REQUIRED WORK: Output nothing but the lines from the first line of the entries to the line with "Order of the", inclusive, exactly as they read.

┌─ STORED DATA

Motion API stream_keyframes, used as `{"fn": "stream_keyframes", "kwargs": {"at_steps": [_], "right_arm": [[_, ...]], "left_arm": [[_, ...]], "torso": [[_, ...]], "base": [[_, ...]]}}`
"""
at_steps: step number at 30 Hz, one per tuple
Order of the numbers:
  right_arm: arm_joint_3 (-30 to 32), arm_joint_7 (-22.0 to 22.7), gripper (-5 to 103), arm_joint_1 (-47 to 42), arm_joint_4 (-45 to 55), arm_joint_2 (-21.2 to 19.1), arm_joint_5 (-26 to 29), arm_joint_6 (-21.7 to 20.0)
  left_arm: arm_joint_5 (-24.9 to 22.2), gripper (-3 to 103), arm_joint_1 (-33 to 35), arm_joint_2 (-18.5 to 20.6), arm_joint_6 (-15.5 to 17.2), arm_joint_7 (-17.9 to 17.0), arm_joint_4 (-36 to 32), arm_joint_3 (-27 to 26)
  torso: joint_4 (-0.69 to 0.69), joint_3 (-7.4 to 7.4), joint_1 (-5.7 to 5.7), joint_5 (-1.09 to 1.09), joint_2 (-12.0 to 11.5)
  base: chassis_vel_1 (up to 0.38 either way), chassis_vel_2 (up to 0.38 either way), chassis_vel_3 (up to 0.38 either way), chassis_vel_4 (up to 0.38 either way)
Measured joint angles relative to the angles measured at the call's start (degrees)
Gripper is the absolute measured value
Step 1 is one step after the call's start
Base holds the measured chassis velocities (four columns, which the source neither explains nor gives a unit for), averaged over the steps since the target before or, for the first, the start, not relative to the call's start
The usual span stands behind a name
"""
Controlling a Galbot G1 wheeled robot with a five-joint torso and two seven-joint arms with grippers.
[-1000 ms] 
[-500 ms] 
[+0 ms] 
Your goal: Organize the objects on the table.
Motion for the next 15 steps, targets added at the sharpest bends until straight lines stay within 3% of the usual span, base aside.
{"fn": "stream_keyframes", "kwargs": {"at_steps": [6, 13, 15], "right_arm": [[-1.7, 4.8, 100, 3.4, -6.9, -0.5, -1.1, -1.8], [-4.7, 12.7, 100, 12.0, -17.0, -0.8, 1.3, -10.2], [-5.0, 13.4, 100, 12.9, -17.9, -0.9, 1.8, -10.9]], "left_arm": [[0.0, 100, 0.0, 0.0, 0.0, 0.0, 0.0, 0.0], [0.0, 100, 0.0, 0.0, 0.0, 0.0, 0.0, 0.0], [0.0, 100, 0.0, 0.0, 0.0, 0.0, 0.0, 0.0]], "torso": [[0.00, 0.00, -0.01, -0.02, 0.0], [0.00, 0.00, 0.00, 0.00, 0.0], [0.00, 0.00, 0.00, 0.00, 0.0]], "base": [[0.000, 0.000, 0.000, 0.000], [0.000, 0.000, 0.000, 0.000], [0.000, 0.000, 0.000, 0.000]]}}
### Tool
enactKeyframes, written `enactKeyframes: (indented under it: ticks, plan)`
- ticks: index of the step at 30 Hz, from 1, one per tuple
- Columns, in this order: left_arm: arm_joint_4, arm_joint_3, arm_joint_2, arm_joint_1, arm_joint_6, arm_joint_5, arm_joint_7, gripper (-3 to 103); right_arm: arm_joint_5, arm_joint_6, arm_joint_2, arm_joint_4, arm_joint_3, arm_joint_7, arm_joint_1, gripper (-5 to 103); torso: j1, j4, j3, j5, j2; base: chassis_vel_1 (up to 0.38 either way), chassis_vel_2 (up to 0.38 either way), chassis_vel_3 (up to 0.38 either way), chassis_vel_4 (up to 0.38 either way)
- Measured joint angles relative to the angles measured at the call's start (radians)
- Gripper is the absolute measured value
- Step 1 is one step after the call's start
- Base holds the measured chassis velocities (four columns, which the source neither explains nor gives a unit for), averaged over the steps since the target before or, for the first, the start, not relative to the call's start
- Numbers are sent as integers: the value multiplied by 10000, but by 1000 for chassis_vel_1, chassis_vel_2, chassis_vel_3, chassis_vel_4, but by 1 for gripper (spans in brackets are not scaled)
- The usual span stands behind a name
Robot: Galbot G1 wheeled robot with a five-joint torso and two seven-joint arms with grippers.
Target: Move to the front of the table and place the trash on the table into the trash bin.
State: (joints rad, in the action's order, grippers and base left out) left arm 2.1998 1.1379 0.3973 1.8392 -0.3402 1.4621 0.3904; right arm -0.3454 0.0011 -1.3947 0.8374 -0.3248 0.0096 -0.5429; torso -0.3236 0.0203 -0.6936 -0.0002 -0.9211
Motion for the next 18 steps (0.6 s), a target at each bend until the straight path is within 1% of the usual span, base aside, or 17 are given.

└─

WORKED SOLUTION:
Motion API stream_keyframes, used as `{"fn": "stream_keyframes", "kwargs": {"at_steps": [_], "right_arm": [[_, ...]], "left_arm": [[_, ...]], "torso": [[_, ...]], "base": [[_, ...]]}}`
"""
at_steps: step number at 30 Hz, one per tuple
Order of the numbers:

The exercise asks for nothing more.